La Ville de Saint-Jérôme peut heureusement compter sur des organismes comme le CALACS Laurentides et la Maison d’Ariane – pour ne nommer que ceux-là – ainsi que sur le service de police de la Ville de Saint-Jérôme, qui viennent en aide aux femmes et aux autres victimes de violence conjugale. Par ailleurs, plusieurs autres ressources existent à Saint-Jérôme, tels que des centres d’hébergement pour femmes, des centres de femmes, des centres d’aide et de lutte contre les agressions à caractère sexuel ainsi que des organismes communautaires voués à la défense et aux droits des femmes. 
« Nous avons, tous ensembles collectivement, la responsabilité de mettre fin à ces violences, à notre manière. Je tiens pour ma part, à titre de maire de Saint-Jérôme, à envoyer par cette résolution un message clair d’abord aux femmes (et à toutes les personnes) victimes de violence sous toutes ses formes, en leur disant qu’elles peuvent avoir confiance aux différents intervenants pour dénoncer, et qu’elles trouveront ici dans notre ville, des ressources multiples pour les accompagner dans ce cheminement. Il y a des moyens de s’en sortir ». Vous trouverez une liste de ressources de la région, disponible sur le site du Réseau des femmes des Laurentides : http://www.femmeslaurentides.org/membres/.

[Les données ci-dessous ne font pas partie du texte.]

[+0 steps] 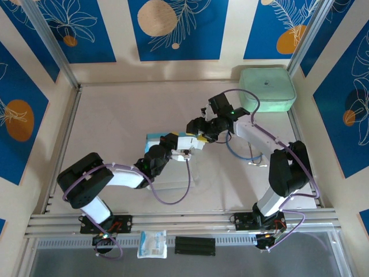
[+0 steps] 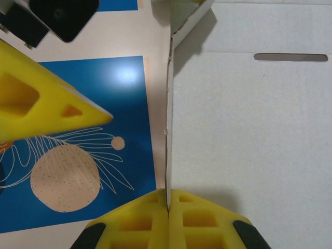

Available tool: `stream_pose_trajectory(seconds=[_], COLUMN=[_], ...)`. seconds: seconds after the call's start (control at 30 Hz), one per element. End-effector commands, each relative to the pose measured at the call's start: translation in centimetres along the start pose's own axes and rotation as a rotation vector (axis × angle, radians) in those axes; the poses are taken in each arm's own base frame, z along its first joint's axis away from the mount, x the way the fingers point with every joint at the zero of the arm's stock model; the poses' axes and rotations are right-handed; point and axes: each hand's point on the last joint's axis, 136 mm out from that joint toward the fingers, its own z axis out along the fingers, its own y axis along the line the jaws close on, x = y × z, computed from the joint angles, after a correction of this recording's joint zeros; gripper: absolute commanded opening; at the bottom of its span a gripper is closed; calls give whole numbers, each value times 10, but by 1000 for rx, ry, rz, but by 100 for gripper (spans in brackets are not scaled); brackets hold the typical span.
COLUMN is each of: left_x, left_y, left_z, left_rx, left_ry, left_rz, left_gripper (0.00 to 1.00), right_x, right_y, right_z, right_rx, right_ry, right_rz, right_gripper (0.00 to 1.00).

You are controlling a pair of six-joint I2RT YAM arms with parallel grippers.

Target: Fold the paper box

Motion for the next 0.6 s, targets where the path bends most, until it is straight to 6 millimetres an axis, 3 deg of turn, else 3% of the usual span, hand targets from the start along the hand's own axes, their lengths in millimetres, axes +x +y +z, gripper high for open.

« Je vise également les auteurs de ces agressions, qui doivent bien comprendre que leurs comportements ne seront jamais tolérés ni banalisés chez nous et que nous mettrons toute l’ardeur nécessaire à enrayer Saint-Jérôme de toutes ces violences. Je tiens à leur rappeler que des programmes existent aussi pour leur venir en aide dans leur cheminement de guérison ». Ils peuvent à cet effet communiquer avec des centres de soutien tels que l’organisme ACCROC, qui œuvre dans la région : http://www.accroc.qc.ca/wordpress/

« Finalement, je veux indiquer aux organismes qui font toute la différence dans le quotidien de ces personnes victimes de violence, qu’ils peuvent compter sur la ville comme partenaire : nous allons faire tout ce qui est en notre possible pour que changent les mentalités et les comportements, pour que les femmes se sentent en sécurité à Saint-Jérôme et pour que plus personne ici ne puisse encore penser que la violence est tolérée, même entre les quatre murs de leur maison. », conclut Stéphane Maher. 

Profitons de cette journée pour faire la différence dans la vie d’une femme ou d’une fille autour de nous. Ouvrez les yeux, écoutez et tendez la main à celles qui en ont besoin.